Whether or not she is nobility, she can afford to dress the part[1].

In most vampire fiction, vampires tend to be filthy rich or at least comfortably loaded. It's presumed that over the years they've managed to save/squirrel away money so that they can have a comfortable lifestyle, plenty of security so nobody comes in and stakes them in their sleep, and a fabulous wardrobe. Some certainly look like the Rich Idiot With No Day Job, others may be Non-Idle Rich and manage to be financially enterprising. Generally justified in that the vamp is hundreds of years old, and thus has had plenty of time to accrue his wealth. Being technically dead also saves several bills, as there's no need to buy food, water, insurance, you get the idea. Tropologically, it's probably to do with vampires being aristocrats going back to Count Dracula.

Vampires made in recent years, however, may not fall into this trope due to lack of savings, and may end up having to work nights at the Quik-E-Mart in order to pay for a dark enough apartment to sleep in.

Undead Tax Exemption may factor in here.

See also Vampires Own Nightclubs.

Examples of Vampires Are Rich include:

Comic Books

  • Life Sucks brings this up, then explicitly rejects it as unrealistic. The undead protagonist works night shifts at a convenience store, and most of the vampires around him are hardly doing better.
  • The Carpathian/European vampires from American Vampire represent old European nobility and thus are loaded. So much that in the miniseries Survival Of the Fittest they're a major financier of the Third Reich as they are big on racial purity as well.
  • In Runaways, Toph says he made a small fortune during the Great Depression, but lost it all during the Dot Com bubble. His love for an expensive lifestyle means that he and the two vampires he turned spend their nights holding up liquor and convenience stores every night.


  • Cronos: Guillermo del Toro's film features a working class alchemic vampire.
  • Inverted in Near Dark, in which the vampires not only aren't rich, but are essentially penniless drifters who steal as well as kill to survive.
  • The Lair of the White Worm features Lady Marsh who, as the name implies, is a noblewoman that often ventures around the world... and yes, she's a vampire to boot.
  • In Twilight the whole Cullen clan has some pretty swanky digs and a fleet of brand new cars. This is hand waved by portraying the daddy vampire as the town's physician. This causes great amusement to real physicians in rural parts of Washington State.

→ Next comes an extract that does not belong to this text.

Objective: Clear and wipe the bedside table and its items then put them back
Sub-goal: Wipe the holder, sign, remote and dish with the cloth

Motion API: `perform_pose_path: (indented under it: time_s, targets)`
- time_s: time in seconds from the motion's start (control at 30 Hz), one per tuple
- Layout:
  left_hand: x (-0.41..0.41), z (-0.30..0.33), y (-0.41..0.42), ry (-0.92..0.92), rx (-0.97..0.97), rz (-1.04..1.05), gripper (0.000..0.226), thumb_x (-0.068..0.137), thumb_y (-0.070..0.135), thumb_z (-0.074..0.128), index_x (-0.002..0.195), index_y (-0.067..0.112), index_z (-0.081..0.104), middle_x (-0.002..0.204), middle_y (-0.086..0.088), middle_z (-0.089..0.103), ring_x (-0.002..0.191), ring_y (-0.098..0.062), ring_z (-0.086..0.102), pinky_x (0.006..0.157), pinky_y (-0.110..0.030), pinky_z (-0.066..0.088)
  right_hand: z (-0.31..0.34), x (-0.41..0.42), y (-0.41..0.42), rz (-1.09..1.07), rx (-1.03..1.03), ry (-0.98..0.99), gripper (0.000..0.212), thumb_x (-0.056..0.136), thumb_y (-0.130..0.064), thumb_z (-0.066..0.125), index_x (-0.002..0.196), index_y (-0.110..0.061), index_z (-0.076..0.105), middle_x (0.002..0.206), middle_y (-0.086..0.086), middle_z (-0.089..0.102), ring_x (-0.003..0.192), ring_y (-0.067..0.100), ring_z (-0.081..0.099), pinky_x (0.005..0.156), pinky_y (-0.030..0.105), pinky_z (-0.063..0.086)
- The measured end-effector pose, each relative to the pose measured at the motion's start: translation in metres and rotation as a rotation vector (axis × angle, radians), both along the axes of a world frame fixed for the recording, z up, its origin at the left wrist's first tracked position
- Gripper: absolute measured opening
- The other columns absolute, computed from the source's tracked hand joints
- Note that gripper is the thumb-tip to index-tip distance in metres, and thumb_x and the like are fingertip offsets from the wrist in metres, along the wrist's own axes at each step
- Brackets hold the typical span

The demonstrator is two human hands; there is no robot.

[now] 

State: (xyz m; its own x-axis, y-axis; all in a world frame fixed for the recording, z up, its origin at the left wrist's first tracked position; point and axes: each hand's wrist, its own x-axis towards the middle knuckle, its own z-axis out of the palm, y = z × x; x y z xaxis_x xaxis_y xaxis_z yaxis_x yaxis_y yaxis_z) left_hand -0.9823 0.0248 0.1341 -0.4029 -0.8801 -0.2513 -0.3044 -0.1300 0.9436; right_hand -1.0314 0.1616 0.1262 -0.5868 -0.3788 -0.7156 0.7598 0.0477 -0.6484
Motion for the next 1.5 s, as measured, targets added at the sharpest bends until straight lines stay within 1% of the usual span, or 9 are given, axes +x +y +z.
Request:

  • Dracula by Bram Stoker: Count Dracula is the go-to example. Jonathan Harker notes that Dracula doesn't have any servants, as that would be a huge drain for an aristocrat in a poor country. Of course, the true reason for the lack of servants kinda sucks.
    • Dracula doesn't have any servants because no local is willing to come anywhere near his castle, and most vampires are portrayed as far less intelligent and focused than the titular Count, who himself is considered mentally challenged by Van Helsing, so they would make poor servants, as well. Dracula is portrayed as rich, and even the source of his wealth is explained to an attentive reader: Harker sees him put a mark next to a will'-o-the-wisp, and when later questioning him about it he explains that there is a buried treasure in the lands supernaturally marked so that it will only appear in one night in a year. It was this treasure that he used to fund his expedition to England.
  • Both played straight and subverted in the Kitty Norville books, with the vampires in power being the wealthy sort and at least one caller of Kitty's being a Quik-E-Mart employee.
  • Blood Books and Blood Ties: Henry Fitzroy is an aversion: he writes for a living. There's a Lampshade Hanging in the first book where Vicki asks why he has to work, and he says something like, "Oh, sure, I could have bought IBM for pennies back in nineteen-oh-something, but who knew? I'm a vampire, not clairvoyant." He also points out that there is a reason for a high percentage of vampires being aristocracy. A mausoleum is much easier to break out of then a coffin under six feet of dirt.
    • This may be more of a subversion, given that Fitzroy lived a life of luxury while he was mortal.
  • The Sookie Stackhouse Mysteries and True Blood
    • Eric is clearly the local entrepreneur and runs Fangtasia. And being the local sheriff means that he can force the local vampires to hang out in his bar regularly in order to entice the clientele.
    • There are plenty of middle class vampires. Bill Compton, for example, makes do with a rather old house that's in poor condition. Eddie lived in the suburbs like a normal person.
    • Bill resides in the house he lived in before death. In the second or third book it's revealed that he owns a shopping complex, so he can't be that strapped for cash.
    • Subverted in True Blood with Sophie-Anne Leclerq, who despite being vampire royalty has been taxed by the IRS since coming out of the coffin for all the years that she paid no tax, and resorts to selling "V" and even using lottery scratch cards to pay off her debts.
  • The Vampire Chronicles.
    • Louis was already rich when Lestat sired him, probably just so Lestat could mooch off of Louis. (Also subverted in the case of Lestat, who was an aristocrat, but the youngest son of a family that was so poor they had to go hunting to put food on the table.) Basically, though, all vampires become filthy rich because they steal from their victims. Or just steal from living people.
    • In Tale of the Body Thief, Lestat mentions that he has so much money that he doesn't know how much he has. Somewhere in the high millions. When the titular thief asks him for $20 million in exchange for letting him swap bodies for a day, Lestat knows this is just a drop in the ocean for him but is still hesitant to pay the man.
    • Armand owns an entire island and flies around in private jets.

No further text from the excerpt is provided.